The First Group.
Of the first group, where the floating power is due to the unoccupied space in the cavity of the seed or fruit, the Convolvulaceæ offer the most typical examples. Here as a rule the crumpled embryo fills the seed-cavity more or less incompletely; and it is on the relative size of the unoccupied space that the sinking or floating of the seed depends. In those plants where the seed sinks the seed-cavity may be almost filled, as in Ipomœa tuberculata, or densely packed, as in Ipomœa pentaphylla, and in species of Cuscuta. When the seed floats, as with Ipomœa pes capræ, I. glaberrima, &c., the unoccupied space is relatively large; and when, as with I. bona nox and I. turpethum, the behaviour of the seeds is irregular, some floating, and others sinking, a corresponding variation exists in the extent to which the seed-cavity is filled. This applies also to the irregular behaviour of the seeds of Ipomœa peltata and of Argyreia tiliæfolia. A singular instance is afforded by the seeds of Ipomœa insularis, collected by me in Fiji and Hawaii. Those from Fiji were incompletely filled, and consequently buoyant. Those from Hawaii were more densely packed and sank.... The three British species of Convolvulus illustrate the same principle, namely, C. arvensis, with non-buoyant seeds; C. soldanella, with buoyant seeds; and C. sepium, with seeds irregular in behaviour.

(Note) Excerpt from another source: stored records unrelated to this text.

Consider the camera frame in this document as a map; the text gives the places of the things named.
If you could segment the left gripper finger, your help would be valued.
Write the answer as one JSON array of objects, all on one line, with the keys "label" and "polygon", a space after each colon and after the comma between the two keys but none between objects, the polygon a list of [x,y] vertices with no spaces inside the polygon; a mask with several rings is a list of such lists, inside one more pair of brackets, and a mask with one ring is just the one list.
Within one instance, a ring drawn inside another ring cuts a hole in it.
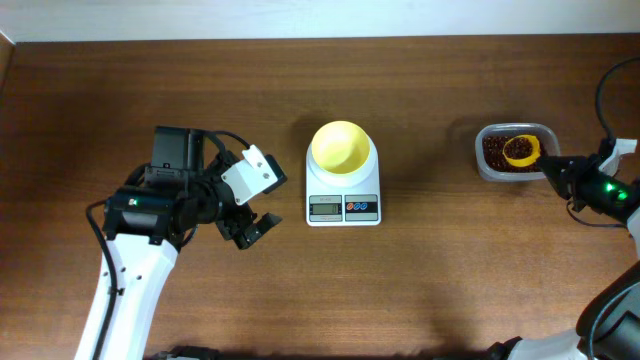
[{"label": "left gripper finger", "polygon": [[232,240],[240,250],[253,246],[269,230],[282,222],[283,218],[272,213],[266,213],[257,222],[252,218],[242,221],[239,229],[233,234]]},{"label": "left gripper finger", "polygon": [[276,181],[272,185],[270,185],[263,191],[264,194],[269,194],[283,185],[287,181],[287,176],[273,155],[268,154],[265,156],[265,159],[271,170],[273,171],[276,179]]}]

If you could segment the yellow measuring scoop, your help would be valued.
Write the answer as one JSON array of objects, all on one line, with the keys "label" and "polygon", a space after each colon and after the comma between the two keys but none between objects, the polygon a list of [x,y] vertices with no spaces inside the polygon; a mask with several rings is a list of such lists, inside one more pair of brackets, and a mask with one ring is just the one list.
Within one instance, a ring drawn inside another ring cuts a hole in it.
[{"label": "yellow measuring scoop", "polygon": [[[514,142],[516,142],[517,144],[520,144],[520,143],[529,144],[528,146],[529,152],[526,157],[514,158],[508,154],[507,152],[508,147],[511,146]],[[511,138],[509,141],[505,143],[502,150],[502,154],[510,165],[514,167],[519,167],[519,168],[527,167],[534,164],[536,160],[541,156],[541,145],[536,136],[518,135]]]}]

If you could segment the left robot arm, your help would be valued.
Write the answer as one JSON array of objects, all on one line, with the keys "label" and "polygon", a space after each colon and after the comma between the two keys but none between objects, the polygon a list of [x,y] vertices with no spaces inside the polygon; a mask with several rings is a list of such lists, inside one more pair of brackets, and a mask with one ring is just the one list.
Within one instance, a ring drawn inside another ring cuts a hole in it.
[{"label": "left robot arm", "polygon": [[213,224],[240,250],[281,217],[258,216],[249,202],[287,180],[272,155],[246,140],[235,155],[222,131],[158,126],[150,162],[99,201],[104,222],[86,210],[101,248],[100,276],[76,351],[78,359],[141,359],[157,302],[181,250]]}]

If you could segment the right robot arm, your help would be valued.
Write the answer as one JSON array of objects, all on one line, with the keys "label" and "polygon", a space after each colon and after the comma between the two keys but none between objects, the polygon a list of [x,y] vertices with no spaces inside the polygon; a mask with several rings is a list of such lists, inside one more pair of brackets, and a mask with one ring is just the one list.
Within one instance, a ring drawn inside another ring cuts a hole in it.
[{"label": "right robot arm", "polygon": [[[599,169],[600,157],[543,156],[537,166],[567,208],[592,208],[639,239],[639,183],[625,184]],[[596,296],[573,330],[542,339],[512,338],[484,355],[498,360],[637,359],[639,265],[634,264]]]}]

In the case of plants of the Convolvulaceæ, possessing buoyant seeds, there is always evidence of marked shrinking of the seed-contents before the final setting and hardening of the seed-coats. The embryo often appears shrivelled and dried up, and is almost brittle, so that large spaces are produced in the seed-cavity. If we partly divide such a seed and place it in water, the embryo absorbs water rapidly, and within an hour is soft, healthy-looking, and much swollen, the interspaces being filled with a jelly-like mucilage. It is therefore evident that absolute impermeability of the seed-coats is essential for the successful transport by sea-currents of the floating seed; and we can only suppose that the shrinking of the seed-contents takes place before the final setting of the tests. That with the buoyant seeds the coats are quite waterproof was illustrated in many of my experiments where, after a period of flotation covering several months, and sometimes a year or more, the seed-contents were still quite dry and shrunken. The limit of buoyancy, as I have shown in [Chapter IX.], depends on an attempt at germination on the part of the floating seed, which then absorbs water, softens, swells, and sinks.
It is, therefore, not a matter of surprise that non-buoyant seeds of the Convolvulaceæ do not gain floating power after prolonged drying of many months. It is also to be expected that, as we find in Fiji, when a characteristic shore-species with buoyant seeds like Ipomœa pes capræ extends far inland, the seeds retain their floating powers. Seed-buoyancy of this description is, on the face of it, purely mechanical.